A first-person account of losing a data center to an electrical fire, and the heroic actions that restored services within 12 hours.
In a world where many of us deal with the same issues and challenges -- but aren't as collaborative and open as we could be -- we offer this glimpse of "inside baseball." Here's what happened and how we responded when an electrical fire took down our primary data center last month.
Tuesday, Feb. 18 was an average day. The Iowa legislature was in session, we had multiple operations and initiatives in various stages of completion and staffing was normal. Payroll processing for state employees was scheduled that evening. The weather forecasts indicated severe blizzard and travel warnings within 48 hours, so we were considering coverage and contingencies to ensure technical resources were available during the next few days.

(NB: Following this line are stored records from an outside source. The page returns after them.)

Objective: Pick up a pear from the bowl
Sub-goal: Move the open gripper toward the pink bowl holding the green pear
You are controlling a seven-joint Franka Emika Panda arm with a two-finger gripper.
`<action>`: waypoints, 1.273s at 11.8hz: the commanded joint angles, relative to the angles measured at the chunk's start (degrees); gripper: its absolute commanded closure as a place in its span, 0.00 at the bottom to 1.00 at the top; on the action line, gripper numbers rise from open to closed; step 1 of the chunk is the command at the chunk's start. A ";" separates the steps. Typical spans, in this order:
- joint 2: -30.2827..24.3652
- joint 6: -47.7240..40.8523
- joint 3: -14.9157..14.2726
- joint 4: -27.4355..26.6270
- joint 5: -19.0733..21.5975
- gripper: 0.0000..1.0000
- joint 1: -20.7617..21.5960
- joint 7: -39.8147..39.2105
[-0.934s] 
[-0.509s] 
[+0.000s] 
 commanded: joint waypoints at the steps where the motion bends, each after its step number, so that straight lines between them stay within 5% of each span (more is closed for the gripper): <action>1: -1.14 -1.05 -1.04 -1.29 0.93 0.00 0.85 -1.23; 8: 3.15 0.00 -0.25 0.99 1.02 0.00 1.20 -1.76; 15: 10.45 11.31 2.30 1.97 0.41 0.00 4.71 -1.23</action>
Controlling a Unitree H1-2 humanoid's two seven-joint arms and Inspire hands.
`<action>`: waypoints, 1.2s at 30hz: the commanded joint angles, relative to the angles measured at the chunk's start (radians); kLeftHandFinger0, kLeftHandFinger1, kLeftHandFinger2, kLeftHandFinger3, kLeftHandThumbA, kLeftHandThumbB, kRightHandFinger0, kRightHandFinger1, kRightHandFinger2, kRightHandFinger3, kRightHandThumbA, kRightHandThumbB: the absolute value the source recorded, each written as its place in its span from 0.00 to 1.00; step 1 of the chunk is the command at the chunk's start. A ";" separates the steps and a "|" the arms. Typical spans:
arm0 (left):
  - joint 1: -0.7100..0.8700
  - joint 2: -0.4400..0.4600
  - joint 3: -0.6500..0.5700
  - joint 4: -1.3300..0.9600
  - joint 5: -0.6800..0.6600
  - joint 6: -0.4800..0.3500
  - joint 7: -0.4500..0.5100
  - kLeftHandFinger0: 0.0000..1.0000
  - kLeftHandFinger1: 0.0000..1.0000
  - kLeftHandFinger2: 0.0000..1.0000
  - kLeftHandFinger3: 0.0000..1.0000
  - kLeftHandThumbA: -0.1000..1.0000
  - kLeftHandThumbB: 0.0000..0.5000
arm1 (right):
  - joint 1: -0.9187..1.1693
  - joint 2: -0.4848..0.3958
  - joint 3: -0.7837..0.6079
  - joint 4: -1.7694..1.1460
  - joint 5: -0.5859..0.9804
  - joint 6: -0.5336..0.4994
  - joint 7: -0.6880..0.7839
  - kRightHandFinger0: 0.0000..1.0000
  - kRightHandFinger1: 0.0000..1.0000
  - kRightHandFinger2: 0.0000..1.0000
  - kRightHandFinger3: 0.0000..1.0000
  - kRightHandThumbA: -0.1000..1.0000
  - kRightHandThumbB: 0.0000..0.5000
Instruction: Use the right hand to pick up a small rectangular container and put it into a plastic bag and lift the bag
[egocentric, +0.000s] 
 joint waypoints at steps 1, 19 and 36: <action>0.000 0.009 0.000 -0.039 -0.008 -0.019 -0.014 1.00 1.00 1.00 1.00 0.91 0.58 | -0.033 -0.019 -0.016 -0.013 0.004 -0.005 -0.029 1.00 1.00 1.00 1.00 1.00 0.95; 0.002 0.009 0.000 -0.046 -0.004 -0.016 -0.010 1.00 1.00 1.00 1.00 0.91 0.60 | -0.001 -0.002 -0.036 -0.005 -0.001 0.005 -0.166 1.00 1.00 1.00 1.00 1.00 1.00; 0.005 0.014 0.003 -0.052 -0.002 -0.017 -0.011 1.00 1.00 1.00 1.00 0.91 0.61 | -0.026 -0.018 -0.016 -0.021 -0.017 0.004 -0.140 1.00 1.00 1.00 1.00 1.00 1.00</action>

Shortly after 3 p.m., the building lost power and evacuation alarms sounded. We'd been through these drills before; this was probably another one. But as staff assembled in their designated areas, we starting receiving personal accounts of fire, smoke and percussion noise. Matt Behrens, chief operations officer for the Information Technology Enterprise of Administrative Services (DAS-ITE), took attendance of the evacuees and heard first hand reports of the fire. We coordinated and confirmed preliminary reports.
Within 30 minutes of confirming those reports -- and in conjunction with the DAS public information officer -- I briefed the governor’s chief of staff, director of management, and governor’s spokesperson. New reporters were already close by because of the legislative session, so they were briefed within a few minutes. The governor, lieutenant governor and staff were aware and extremely supportive, offering whatever help we needed.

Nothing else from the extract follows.